Andreas Schager als Siegfrie: ein Genuss
Cornelius Meister trug einen Großteil zum musikalischen Glanz dieses „Siegfried“ bei. Die Orchesterpassagen fluten, umspülen, reißen mit. Andreas Schager liefert ein phantastisches Jung-Siegfried-Debüt – man mag manches, was er in der letzten Zeit geliefert hat, für zu laut und ungezügelt halten, aber sein Siegfried war ein Genuss, zumal auch Daniela Köhler die genau dazu passende Brünnhilde war. So viele so befreit und sicher losschmetternde Heldentenöre gibt es nicht.

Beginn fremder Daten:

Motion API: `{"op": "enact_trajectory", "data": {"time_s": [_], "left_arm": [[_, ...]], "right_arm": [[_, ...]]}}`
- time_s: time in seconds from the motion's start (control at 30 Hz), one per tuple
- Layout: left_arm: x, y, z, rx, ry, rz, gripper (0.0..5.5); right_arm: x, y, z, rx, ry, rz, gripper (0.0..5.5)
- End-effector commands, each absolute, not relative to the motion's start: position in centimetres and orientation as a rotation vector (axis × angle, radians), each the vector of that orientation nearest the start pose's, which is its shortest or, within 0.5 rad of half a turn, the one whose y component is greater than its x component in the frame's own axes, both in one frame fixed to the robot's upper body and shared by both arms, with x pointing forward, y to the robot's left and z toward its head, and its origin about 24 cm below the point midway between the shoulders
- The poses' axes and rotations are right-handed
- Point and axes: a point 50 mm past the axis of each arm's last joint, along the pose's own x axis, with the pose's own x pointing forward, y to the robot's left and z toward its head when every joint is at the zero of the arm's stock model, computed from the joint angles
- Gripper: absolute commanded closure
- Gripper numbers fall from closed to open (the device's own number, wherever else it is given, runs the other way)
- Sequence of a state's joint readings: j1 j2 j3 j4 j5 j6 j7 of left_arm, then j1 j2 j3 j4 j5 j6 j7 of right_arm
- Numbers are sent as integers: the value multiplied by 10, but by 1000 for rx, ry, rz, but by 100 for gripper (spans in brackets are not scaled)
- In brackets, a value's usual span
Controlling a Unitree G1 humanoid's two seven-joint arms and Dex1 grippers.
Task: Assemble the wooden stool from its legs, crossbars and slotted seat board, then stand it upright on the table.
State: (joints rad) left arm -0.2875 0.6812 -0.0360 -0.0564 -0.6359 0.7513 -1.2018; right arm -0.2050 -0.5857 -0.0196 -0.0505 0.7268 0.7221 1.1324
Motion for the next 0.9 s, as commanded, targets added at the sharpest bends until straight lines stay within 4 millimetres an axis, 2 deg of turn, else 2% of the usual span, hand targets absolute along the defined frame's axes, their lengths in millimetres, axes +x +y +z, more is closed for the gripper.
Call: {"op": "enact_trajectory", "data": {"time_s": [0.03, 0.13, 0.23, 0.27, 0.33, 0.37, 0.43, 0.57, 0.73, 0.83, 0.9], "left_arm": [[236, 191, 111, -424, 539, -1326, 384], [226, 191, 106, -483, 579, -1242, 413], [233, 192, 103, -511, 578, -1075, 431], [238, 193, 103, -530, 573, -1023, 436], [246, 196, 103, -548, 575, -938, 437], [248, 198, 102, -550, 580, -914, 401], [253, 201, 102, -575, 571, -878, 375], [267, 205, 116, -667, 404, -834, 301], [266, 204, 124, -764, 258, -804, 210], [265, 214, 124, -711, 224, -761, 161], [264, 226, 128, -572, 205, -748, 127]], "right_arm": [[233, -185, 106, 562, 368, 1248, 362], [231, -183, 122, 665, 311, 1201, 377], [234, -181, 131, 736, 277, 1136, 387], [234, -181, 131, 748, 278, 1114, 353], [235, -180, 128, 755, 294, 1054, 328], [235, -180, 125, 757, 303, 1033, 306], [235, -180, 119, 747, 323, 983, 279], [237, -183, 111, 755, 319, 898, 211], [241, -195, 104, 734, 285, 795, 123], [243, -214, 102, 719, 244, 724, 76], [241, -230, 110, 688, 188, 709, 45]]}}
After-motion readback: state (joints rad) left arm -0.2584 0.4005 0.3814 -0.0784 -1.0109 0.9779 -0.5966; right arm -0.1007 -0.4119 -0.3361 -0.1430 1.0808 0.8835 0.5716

Tomasz Konieczny war als Wanderer wieder voll hergestellt (schien aber vorsichtshalber doch jedes Sitzmöbel auf Stabilität zu prüfen, auf das er sich langsam niederließ). Mit Olafur Siguardarson traf er beim Krankenbesuch bei Fafner auf seinen immer noch machtgierigen und vergnatzten Gegenspieler Alberich. Dass Wotan Erda nicht gleich erkannte, lag nicht an Okka von der Dameraus Gesang, sondern an dem Alterungsschub, den ihr die Maske verpasst hatte. Wolfgang Schwinghammer hätte man optisch auch nicht (stimmlich aber sehr wohl) als Fafner wiedererkannt. Arnold Bezuyen als Mime war immer noch der alte.
Wie sich das alles auflöst: Wir werden es demnächst im Festspielhaus erleben.